## INFORMATION SUPPLIED
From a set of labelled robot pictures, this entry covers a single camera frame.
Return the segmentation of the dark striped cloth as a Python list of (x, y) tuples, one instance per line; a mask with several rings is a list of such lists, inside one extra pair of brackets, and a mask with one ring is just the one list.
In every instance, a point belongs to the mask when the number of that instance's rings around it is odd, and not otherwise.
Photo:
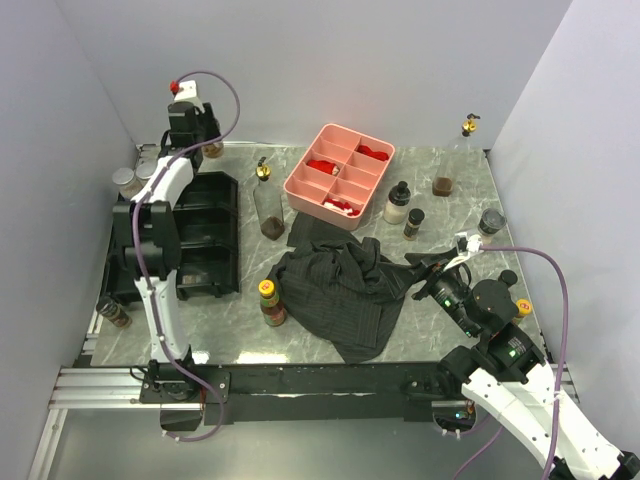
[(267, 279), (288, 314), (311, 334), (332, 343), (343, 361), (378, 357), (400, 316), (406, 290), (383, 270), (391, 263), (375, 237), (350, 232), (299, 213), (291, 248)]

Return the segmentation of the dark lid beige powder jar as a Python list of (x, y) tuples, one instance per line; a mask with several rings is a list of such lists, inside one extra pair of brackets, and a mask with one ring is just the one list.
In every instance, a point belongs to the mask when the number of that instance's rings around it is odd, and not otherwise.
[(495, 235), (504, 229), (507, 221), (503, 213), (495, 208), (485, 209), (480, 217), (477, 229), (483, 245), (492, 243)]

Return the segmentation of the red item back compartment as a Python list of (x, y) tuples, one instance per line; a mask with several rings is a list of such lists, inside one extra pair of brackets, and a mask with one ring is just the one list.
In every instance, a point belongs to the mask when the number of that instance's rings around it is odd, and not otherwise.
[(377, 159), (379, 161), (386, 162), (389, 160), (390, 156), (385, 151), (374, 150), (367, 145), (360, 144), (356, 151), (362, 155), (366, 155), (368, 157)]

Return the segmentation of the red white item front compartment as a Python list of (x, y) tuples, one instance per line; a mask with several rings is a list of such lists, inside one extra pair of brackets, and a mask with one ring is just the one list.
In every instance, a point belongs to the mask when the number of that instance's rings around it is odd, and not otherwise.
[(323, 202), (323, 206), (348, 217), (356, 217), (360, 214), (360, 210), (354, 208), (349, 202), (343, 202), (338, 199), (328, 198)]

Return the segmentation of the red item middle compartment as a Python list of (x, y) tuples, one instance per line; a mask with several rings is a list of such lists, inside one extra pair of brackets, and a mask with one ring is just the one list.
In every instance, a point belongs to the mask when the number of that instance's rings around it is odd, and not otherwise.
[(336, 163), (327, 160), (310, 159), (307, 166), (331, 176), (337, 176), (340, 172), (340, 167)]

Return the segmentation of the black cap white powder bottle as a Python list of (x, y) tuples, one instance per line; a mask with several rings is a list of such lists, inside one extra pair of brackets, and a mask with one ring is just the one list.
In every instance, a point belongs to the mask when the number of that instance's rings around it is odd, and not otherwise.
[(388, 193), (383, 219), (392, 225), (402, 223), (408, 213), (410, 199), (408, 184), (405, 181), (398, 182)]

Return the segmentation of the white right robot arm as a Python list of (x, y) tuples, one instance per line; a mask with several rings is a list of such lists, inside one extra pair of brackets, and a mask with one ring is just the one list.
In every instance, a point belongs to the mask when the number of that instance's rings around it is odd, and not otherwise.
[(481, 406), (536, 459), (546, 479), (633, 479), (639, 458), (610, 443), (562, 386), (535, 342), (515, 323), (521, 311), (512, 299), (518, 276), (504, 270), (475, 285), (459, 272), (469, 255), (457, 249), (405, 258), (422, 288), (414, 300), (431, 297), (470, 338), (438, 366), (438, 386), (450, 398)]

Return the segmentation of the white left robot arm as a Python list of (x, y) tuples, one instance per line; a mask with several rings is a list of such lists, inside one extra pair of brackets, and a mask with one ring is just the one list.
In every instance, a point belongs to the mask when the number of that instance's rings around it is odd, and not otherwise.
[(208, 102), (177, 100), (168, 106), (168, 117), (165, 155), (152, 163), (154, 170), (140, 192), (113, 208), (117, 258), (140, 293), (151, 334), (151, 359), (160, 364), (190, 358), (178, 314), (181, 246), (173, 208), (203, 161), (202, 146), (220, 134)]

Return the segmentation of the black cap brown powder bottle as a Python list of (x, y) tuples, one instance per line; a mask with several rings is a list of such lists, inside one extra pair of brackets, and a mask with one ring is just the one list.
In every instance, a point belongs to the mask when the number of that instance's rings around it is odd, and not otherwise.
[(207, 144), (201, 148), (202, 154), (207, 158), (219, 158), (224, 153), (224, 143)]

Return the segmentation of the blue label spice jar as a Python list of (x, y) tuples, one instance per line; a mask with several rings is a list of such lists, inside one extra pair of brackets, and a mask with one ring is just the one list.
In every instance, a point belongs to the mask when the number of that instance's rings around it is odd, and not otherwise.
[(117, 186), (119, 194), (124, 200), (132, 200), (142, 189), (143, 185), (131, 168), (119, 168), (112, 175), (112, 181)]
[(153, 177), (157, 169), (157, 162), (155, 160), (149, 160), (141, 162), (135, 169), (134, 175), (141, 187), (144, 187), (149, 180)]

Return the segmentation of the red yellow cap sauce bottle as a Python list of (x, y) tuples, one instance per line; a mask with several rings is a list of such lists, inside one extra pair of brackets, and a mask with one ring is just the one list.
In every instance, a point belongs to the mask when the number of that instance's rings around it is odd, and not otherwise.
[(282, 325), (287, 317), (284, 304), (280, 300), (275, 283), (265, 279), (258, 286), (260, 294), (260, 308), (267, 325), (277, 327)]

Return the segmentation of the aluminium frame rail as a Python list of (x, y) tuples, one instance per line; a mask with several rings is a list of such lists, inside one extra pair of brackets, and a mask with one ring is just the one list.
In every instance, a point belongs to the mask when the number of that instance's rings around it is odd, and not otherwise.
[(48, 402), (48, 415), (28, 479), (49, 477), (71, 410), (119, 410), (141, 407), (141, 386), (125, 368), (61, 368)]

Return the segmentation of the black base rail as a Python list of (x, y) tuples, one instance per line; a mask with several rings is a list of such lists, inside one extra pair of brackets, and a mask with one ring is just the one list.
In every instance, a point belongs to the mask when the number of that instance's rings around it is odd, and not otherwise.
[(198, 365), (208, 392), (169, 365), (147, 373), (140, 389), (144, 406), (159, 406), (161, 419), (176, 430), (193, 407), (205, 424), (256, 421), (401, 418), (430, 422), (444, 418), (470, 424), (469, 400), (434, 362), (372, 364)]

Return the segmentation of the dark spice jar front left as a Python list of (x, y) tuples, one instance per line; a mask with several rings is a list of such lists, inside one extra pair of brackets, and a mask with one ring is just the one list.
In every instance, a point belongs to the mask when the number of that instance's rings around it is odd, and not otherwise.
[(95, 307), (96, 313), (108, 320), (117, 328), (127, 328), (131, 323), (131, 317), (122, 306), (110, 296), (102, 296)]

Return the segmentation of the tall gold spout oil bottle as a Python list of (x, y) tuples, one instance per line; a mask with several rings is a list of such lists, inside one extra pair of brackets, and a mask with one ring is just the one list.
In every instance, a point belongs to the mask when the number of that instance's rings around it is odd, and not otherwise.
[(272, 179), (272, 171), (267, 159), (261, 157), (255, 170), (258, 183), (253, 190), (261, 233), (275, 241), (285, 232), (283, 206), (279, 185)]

## YOUR GOAL
When copying, output the data exactly and leave out the pictures.

## ANSWER SECTION
From a set of labelled robot pictures, this entry covers a single camera frame.
Return the segmentation of the dark striped cloth as a Python list of (x, y) tuples, one instance per line; a mask with several rings is a list of such lists, inside one extra pair of brackets, and a mask with one ring is just the one list.
In every instance, a point belongs to the mask when the number of that instance's rings around it is odd, and not otherwise.
Photo:
[(267, 279), (288, 314), (311, 334), (332, 343), (343, 361), (378, 357), (400, 316), (406, 290), (383, 270), (391, 263), (375, 237), (350, 232), (299, 213), (291, 248)]

Return the segmentation of the dark lid beige powder jar as a Python list of (x, y) tuples, one instance per line; a mask with several rings is a list of such lists, inside one extra pair of brackets, and a mask with one ring is just the one list.
In every instance, a point belongs to the mask when the number of that instance's rings around it is odd, and not otherwise.
[(495, 235), (504, 229), (507, 221), (503, 213), (495, 208), (485, 209), (480, 217), (477, 229), (483, 245), (492, 243)]

Return the segmentation of the red item back compartment as a Python list of (x, y) tuples, one instance per line; a mask with several rings is a list of such lists, inside one extra pair of brackets, and a mask with one ring is just the one list.
In every instance, a point belongs to the mask when the number of that instance's rings around it is odd, and not otherwise.
[(377, 159), (379, 161), (386, 162), (389, 160), (390, 156), (385, 151), (374, 150), (367, 145), (360, 144), (356, 151), (362, 155), (366, 155), (368, 157)]

Return the segmentation of the red white item front compartment as a Python list of (x, y) tuples, one instance per line; a mask with several rings is a list of such lists, inside one extra pair of brackets, and a mask with one ring is just the one list.
In every instance, a point belongs to the mask when the number of that instance's rings around it is odd, and not otherwise.
[(323, 202), (323, 206), (348, 217), (356, 217), (360, 214), (360, 210), (354, 208), (349, 202), (343, 202), (338, 199), (328, 198)]

Return the segmentation of the red item middle compartment as a Python list of (x, y) tuples, one instance per line; a mask with several rings is a list of such lists, inside one extra pair of brackets, and a mask with one ring is just the one list.
In every instance, a point belongs to the mask when the number of that instance's rings around it is odd, and not otherwise.
[(336, 163), (327, 160), (310, 159), (307, 166), (331, 176), (337, 176), (340, 172), (340, 167)]

Return the segmentation of the black cap white powder bottle as a Python list of (x, y) tuples, one instance per line; a mask with several rings is a list of such lists, inside one extra pair of brackets, and a mask with one ring is just the one list.
In every instance, a point belongs to the mask when the number of that instance's rings around it is odd, and not otherwise.
[(388, 193), (383, 219), (392, 225), (402, 223), (408, 213), (410, 199), (408, 184), (405, 181), (398, 182)]

Return the segmentation of the white right robot arm as a Python list of (x, y) tuples, one instance per line; a mask with several rings is a list of such lists, inside one extra pair of brackets, and a mask with one ring is just the one list.
In every instance, a point belongs to the mask when the number of that instance's rings around it is odd, and not otherwise.
[(481, 406), (536, 459), (546, 479), (633, 479), (639, 458), (610, 443), (562, 386), (535, 342), (515, 323), (521, 311), (512, 299), (518, 276), (504, 270), (475, 285), (459, 272), (469, 255), (457, 249), (405, 258), (422, 288), (414, 300), (431, 297), (470, 338), (438, 366), (438, 386), (450, 398)]

Return the segmentation of the white left robot arm as a Python list of (x, y) tuples, one instance per line; a mask with several rings is a list of such lists, inside one extra pair of brackets, and a mask with one ring is just the one list.
In every instance, a point belongs to the mask when the number of that instance's rings around it is odd, and not otherwise.
[(208, 102), (177, 100), (168, 106), (168, 117), (165, 155), (152, 163), (154, 170), (140, 192), (113, 208), (117, 258), (140, 293), (151, 334), (151, 359), (160, 364), (190, 358), (178, 314), (181, 246), (173, 208), (203, 161), (202, 146), (220, 134)]

Return the segmentation of the black cap brown powder bottle as a Python list of (x, y) tuples, one instance per line; a mask with several rings is a list of such lists, inside one extra pair of brackets, and a mask with one ring is just the one list.
In every instance, a point belongs to the mask when the number of that instance's rings around it is odd, and not otherwise.
[(207, 144), (201, 148), (202, 154), (207, 158), (219, 158), (224, 153), (224, 143)]

Return the segmentation of the blue label spice jar as a Python list of (x, y) tuples, one instance per line; a mask with several rings is a list of such lists, inside one extra pair of brackets, and a mask with one ring is just the one list.
In every instance, a point belongs to the mask when the number of that instance's rings around it is odd, and not otherwise.
[(117, 186), (119, 194), (124, 200), (132, 200), (142, 189), (143, 185), (131, 168), (119, 168), (112, 175), (112, 181)]
[(153, 177), (157, 169), (157, 162), (155, 160), (149, 160), (141, 162), (135, 169), (134, 175), (141, 187), (144, 187), (149, 180)]

Return the segmentation of the red yellow cap sauce bottle as a Python list of (x, y) tuples, one instance per line; a mask with several rings is a list of such lists, inside one extra pair of brackets, and a mask with one ring is just the one list.
In every instance, a point belongs to the mask when the number of that instance's rings around it is odd, and not otherwise.
[(282, 325), (287, 317), (284, 304), (280, 300), (275, 283), (265, 279), (258, 286), (260, 294), (260, 308), (267, 325), (277, 327)]

Return the segmentation of the aluminium frame rail as a Python list of (x, y) tuples, one instance per line; a mask with several rings is a list of such lists, inside one extra pair of brackets, and a mask with one ring is just the one list.
In every instance, a point belongs to the mask when the number of that instance's rings around it is odd, and not otherwise.
[(48, 402), (48, 415), (28, 479), (49, 477), (71, 410), (119, 410), (141, 407), (141, 386), (125, 368), (61, 368)]

Return the segmentation of the black base rail as a Python list of (x, y) tuples, one instance per line; a mask with several rings is a list of such lists, inside one extra pair of brackets, and a mask with one ring is just the one list.
In every instance, a point belongs to the mask when the number of that instance's rings around it is odd, and not otherwise.
[(198, 365), (208, 392), (169, 365), (147, 373), (140, 389), (144, 406), (159, 406), (161, 419), (176, 430), (193, 407), (205, 424), (256, 421), (401, 418), (430, 422), (444, 418), (470, 424), (469, 400), (434, 362), (372, 364)]

Return the segmentation of the dark spice jar front left as a Python list of (x, y) tuples, one instance per line; a mask with several rings is a list of such lists, inside one extra pair of brackets, and a mask with one ring is just the one list.
In every instance, a point belongs to the mask when the number of that instance's rings around it is odd, and not otherwise.
[(95, 307), (96, 313), (108, 320), (117, 328), (127, 328), (131, 323), (131, 317), (122, 306), (110, 296), (102, 296)]

Return the segmentation of the tall gold spout oil bottle as a Python list of (x, y) tuples, one instance per line; a mask with several rings is a list of such lists, inside one extra pair of brackets, and a mask with one ring is just the one list.
In every instance, a point belongs to the mask when the number of that instance's rings around it is odd, and not otherwise.
[(272, 179), (272, 171), (267, 159), (261, 157), (255, 170), (258, 183), (253, 190), (261, 233), (275, 241), (285, 232), (283, 206), (279, 185)]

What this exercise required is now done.